With that the rats, of which there were about five hundred and sixteen, began hustling Uncle Wiggily down a hole in the ground, and the first he knew they had him inside a wooden room in an underground house and they locked the door, taking the key out.

"What does this mean?" cried the bunny uncle. "Why do you treat me this way?"

"Why, IT can speak!" cried several of the rats, in surprise.

"Of course I can!" cried Uncle Wiggily, his pink nose twinkling. "But why do you call me IT?"

"Because you are a piece of cheese," said one rat, "and we always call cheese IT."

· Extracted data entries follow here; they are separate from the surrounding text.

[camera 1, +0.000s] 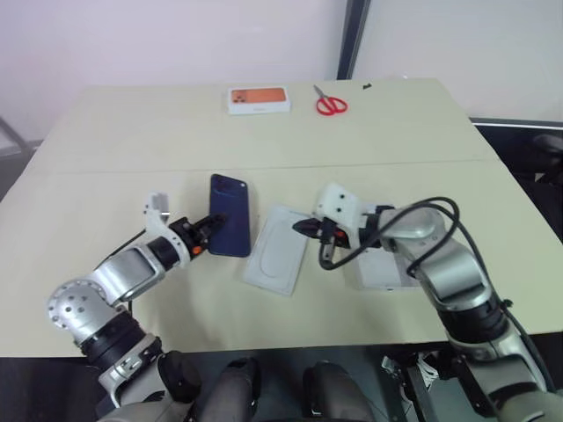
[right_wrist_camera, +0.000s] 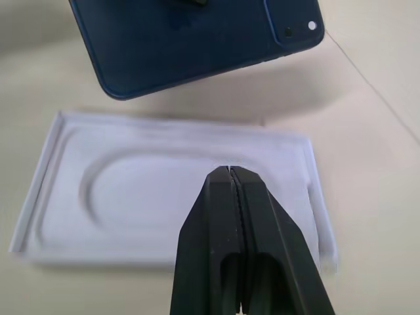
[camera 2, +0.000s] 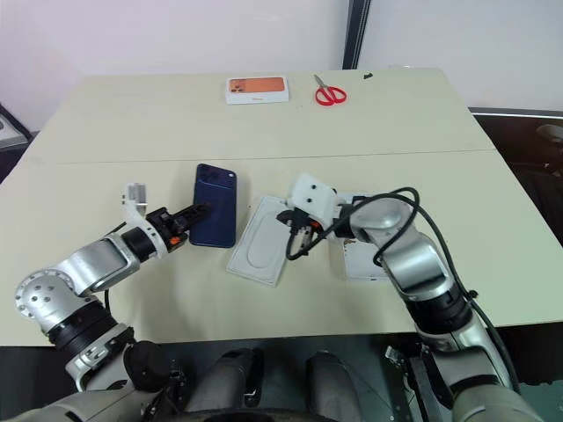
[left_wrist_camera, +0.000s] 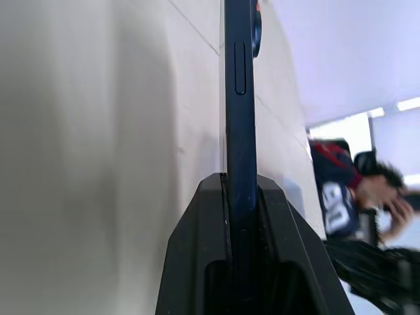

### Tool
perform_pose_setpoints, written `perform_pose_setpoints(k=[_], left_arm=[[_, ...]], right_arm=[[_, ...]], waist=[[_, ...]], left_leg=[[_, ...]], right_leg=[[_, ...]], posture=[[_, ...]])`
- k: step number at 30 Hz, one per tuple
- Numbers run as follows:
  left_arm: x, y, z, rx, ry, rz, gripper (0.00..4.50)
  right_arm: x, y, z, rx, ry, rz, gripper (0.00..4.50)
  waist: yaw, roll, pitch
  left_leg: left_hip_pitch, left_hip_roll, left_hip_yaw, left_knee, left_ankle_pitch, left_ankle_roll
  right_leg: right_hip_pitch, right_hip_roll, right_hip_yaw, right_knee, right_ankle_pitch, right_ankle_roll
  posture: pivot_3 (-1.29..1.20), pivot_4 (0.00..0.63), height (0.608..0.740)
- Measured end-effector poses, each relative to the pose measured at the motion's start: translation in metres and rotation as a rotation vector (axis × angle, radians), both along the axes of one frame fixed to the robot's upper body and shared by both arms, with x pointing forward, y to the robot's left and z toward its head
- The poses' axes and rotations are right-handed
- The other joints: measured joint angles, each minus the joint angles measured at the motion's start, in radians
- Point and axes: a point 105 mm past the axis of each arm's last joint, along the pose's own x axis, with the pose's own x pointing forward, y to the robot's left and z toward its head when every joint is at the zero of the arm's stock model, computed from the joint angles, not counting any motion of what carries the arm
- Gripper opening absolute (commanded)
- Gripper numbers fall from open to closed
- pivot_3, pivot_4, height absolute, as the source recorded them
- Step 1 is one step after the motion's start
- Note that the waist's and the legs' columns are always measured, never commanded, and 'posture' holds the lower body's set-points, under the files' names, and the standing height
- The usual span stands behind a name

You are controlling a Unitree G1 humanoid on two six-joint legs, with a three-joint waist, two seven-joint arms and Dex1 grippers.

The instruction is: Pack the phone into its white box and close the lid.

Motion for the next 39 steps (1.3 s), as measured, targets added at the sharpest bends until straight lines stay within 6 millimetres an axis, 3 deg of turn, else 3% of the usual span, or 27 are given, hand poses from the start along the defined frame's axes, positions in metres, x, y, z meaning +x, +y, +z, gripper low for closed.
perform_pose_setpoints(k=[5,14,23,26,32,39], left_arm=[[-0.001,-0.03,-0.008,0.053,0.035,-0.117,0.02],[-0.003,-0.057,-0.023,0.081,0.104,-0.236,0.02],[-0.005,-0.068,-0.021,0.084,0.085,-0.297,4.4],[-0.005,-0.065,-0.017,0.082,0.067,-0.302,4.4],[-0.005,-0.041,-0.003,0.174,-0.015,-0.26,4.4],[-0.013,-0.037,0.02,0.252,-0.147,-0.307,4.4]], right_arm=[[-0.001,-0.025,-0.01,0.039,0.032,-0.061,0.0],[0.001,-0.031,-0.014,0.069,0.035,-0.114,0.0],[0.004,-0.034,-0.016,0.063,0.029,-0.141,0.0],[0.004,-0.034,-0.016,0.062,0.031,-0.141,0.0],[0.006,-0.036,-0.019,0.057,0.042,-0.149,0.0],[0.01,-0.035,-0.016,0.056,0.031,-0.151,0.0]], waist=[[-0.002,0.0,0.0],[0.003,0.0,0.0],[0.003,0.0,0.0],[0.001,0.0,0.0],[-0.001,0.0,0.0],[0.004,0.0,0.0]], left_leg=[[-0.001,0.001,0.0,0.001,0.0,0.0],[-0.002,0.001,0.0,0.005,0.0,0.001],[-0.001,0.001,0.0,0.005,0.0,0.001],[-0.001,0.001,0.0,0.005,0.0,0.001],[-0.002,0.001,0.0,0.005,0.0,0.001],[-0.002,0.001,0.0,0.006,0.0,0.001]], right_leg=[[0.0,0.001,0.0,0.0,0.0,0.0],[0.0,0.001,0.0,0.001,0.0,0.0],[0.001,0.001,0.0,0.001,0.0,0.0],[0.001,0.001,0.0,0.001,0.0,0.0],[0.0,0.001,0.001,0.001,0.0,0.0],[0.001,0.001,0.001,0.001,0.0,0.0]], posture=[[0.0,0.15,0.74],[0.0,0.15,0.74],[0.0,0.15,0.74],[0.0,0.15,0.74],[0.0,0.15,0.74],[0.0,0.15,0.74]])
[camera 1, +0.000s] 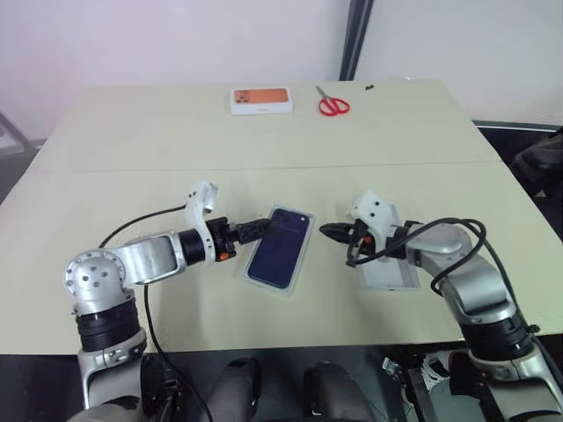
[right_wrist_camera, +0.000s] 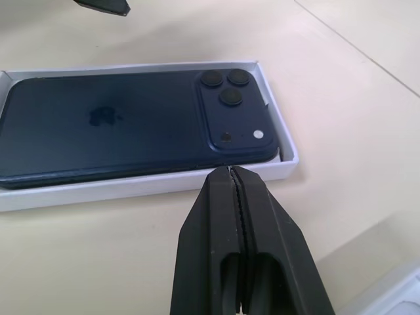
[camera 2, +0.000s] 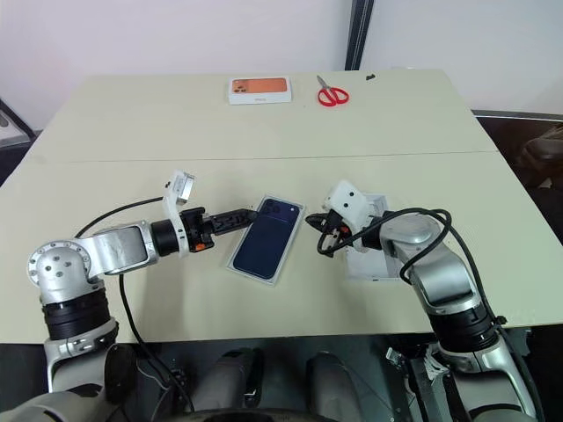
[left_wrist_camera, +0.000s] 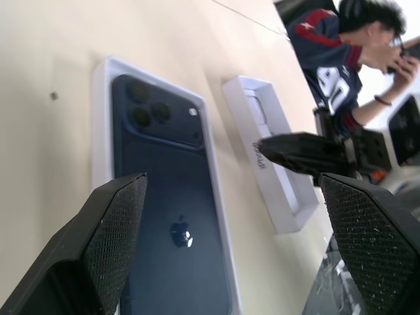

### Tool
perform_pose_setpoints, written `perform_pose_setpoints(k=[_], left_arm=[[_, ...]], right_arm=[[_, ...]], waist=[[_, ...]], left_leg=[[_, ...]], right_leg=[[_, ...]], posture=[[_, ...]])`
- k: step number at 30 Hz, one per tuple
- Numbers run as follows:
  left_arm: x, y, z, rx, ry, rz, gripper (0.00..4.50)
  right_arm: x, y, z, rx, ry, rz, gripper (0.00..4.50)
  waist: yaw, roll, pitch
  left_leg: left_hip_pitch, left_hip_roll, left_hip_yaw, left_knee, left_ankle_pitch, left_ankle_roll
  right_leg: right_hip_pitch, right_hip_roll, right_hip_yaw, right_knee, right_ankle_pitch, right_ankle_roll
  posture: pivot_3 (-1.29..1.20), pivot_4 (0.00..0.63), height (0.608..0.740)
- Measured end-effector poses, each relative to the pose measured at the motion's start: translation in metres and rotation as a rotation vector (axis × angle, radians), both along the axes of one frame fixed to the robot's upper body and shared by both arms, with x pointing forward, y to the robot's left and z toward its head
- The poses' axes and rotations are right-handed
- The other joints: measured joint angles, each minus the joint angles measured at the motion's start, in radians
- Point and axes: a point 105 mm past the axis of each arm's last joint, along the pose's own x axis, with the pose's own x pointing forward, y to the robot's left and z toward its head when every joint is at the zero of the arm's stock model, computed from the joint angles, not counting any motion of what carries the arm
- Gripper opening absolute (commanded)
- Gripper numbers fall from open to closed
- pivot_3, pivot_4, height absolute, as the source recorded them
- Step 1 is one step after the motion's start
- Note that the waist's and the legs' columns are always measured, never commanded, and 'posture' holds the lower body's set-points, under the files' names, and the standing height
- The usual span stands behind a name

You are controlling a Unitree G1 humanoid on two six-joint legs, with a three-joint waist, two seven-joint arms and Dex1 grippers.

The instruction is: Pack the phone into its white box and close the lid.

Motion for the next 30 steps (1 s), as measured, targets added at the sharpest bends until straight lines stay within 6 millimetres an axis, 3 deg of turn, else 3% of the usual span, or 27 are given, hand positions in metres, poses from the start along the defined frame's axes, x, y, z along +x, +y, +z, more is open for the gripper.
perform_pose_setpoints(k=[2,5,8,11,18,24,30], left_arm=[[0.004,0.012,0.005,0.067,-0.062,0.045,4.4],[0.011,0.037,-0.007,0.34,-0.161,0.116,3.52],[0.013,0.046,-0.029,0.514,-0.217,0.096,1.97],[0.012,0.035,-0.039,0.577,-0.293,-0.003,0.44],[0.006,0.011,-0.062,0.634,-0.353,-0.217,0.44],[0.015,-0.009,-0.064,0.621,-0.389,-0.272,0.44],[0.014,-0.033,-0.065,0.584,-0.398,-0.317,0.44]], right_arm=[[0.002,0.0,-0.001,-0.007,0.003,-0.007,0.0],[0.006,-0.005,-0.008,-0.061,0.012,-0.033,0.0],[0.009,-0.012,-0.016,-0.118,0.035,-0.065,0.0],[0.01,-0.007,-0.017,-0.16,0.05,-0.058,0.0],[0.014,0.008,-0.028,-0.282,0.071,-0.098,0.0],[0.012,0.016,-0.031,-0.341,0.058,-0.089,0.0],[0.008,0.004,-0.029,-0.396,0.061,-0.087,0.0]], waist=[[-0.004,0.0,0.0],[-0.007,0.002,0.0],[-0.002,0.003,0.0],[0.003,0.003,0.0],[-0.004,0.003,0.0],[0.004,0.003,0.0],[0.02,0.003,0.0]], left_leg=[[0.0,0.0,0.0,-0.001,0.0,0.0],[0.0,0.0,0.001,-0.003,0.0,0.0],[0.0,0.0,0.001,-0.002,0.0,0.0],[0.0,0.0,0.001,-0.002,0.0,0.001],[-0.001,0.0,0.001,-0.002,-0.001,0.001],[-0.001,0.0,0.001,0.001,-0.005,0.009],[-0.001,0.0,0.001,0.002,-0.005,0.01]], right_leg=[[0.0,0.0,0.0,0.0,0.0,0.0],[-0.001,0.0,0.001,0.0,0.0,0.0],[-0.001,0.0,0.001,-0.001,0.0,0.0],[0.0,-0.001,0.001,-0.002,0.0,0.0],[-0.001,-0.001,0.001,-0.002,0.0,0.0],[0.0,-0.001,0.0,-0.002,0.0,0.0],[0.001,-0.001,0.0,-0.002,0.0,0.0]], posture=[[0.0,0.15,0.74],[0.0,0.15,0.74],[0.0,0.15,0.74],[0.0,0.15,0.74],[0.0,0.15,0.74],[0.0,0.15,0.74],[0.0,0.15,0.74]])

"Cheese? I, cheese?" asked astonished Uncle Wiggily.

"Of course," cried the biggest rat of all. "You're Cheshire cheese. Why, you perfume the whole room! We're so hungry for you. We thought the grocer had forgotten to send you. But it's all right now. Oh, what a delightful meal we shall have. We love Cheshire cheese," and the rats in the room with Mr. Longears looked very hungrily at the bunny uncle—very hungrily indeed.

"Oh, what shall I do?" thought Uncle Wiggily. "I see what has happened. When I picked up the Cheshire cat's piece of Cheshire cheese some of the perfume from it must have stuck to my paws. The rats smelled that and think I'm it. IT!" murmured the bunny gentleman. "As if I were a game of tag! IT!"

The rats in the locked room were very busy, getting out their cheese knives and plates, and poor Uncle Wiggily hardly knew what to do with this most unpleasant adventure happening to him, when, all of a sudden, right in the middle of the room, there appeared a big, smiling mouth, with a cheerful grin spread all over it. Just a smile it was, and nothing more.

"Oh!" cried Uncle Wiggily in surprise. "Oh!"

With that all the rats looked up and, seeing the smile, one exclaimed:

"I smell a cat! Oh, woe is me! I smell a cat!"

Then, all of a sudden the smile grew larger and larger. Then a nose seemed to grow out of nothing, then some whiskers, then a pair of blazing eyes, and then ears—a head, legs, claws and a body, and finally there stood the Cheshire cat in the midst of the rats.

"Scat, rats," meowed the Cheshire cat. "Scat!"

"How did you get in here?" asked one rat.

"Yes, tell us!" ordered another. "How did you get in past the locked door?"

"Through the keyhole," said the Cheshire cat. "I sent my smile in first, and then it was easy for my body to follow. Now you scat and leave Uncle Wiggily alone!" and with that the cat grinned larger than ever, showing such sharp teeth that the rats quickly unlocked the door and ran away, leaving the bunny uncle quite safe.

"Alice in Wonderland, most magically knew of the trouble you were in," said the Cheshire cat, "so she sent me to help you, which I was glad to do, as you had helped me. My Cheshire cheese, that you found for me when I had lost it, was very good!"

Then Uncle Wiggily hopped back to his bungalow, and the cat went to see Alice; and don’t go away, because next I'll tell you about Uncle Wiggily and the Dormouse.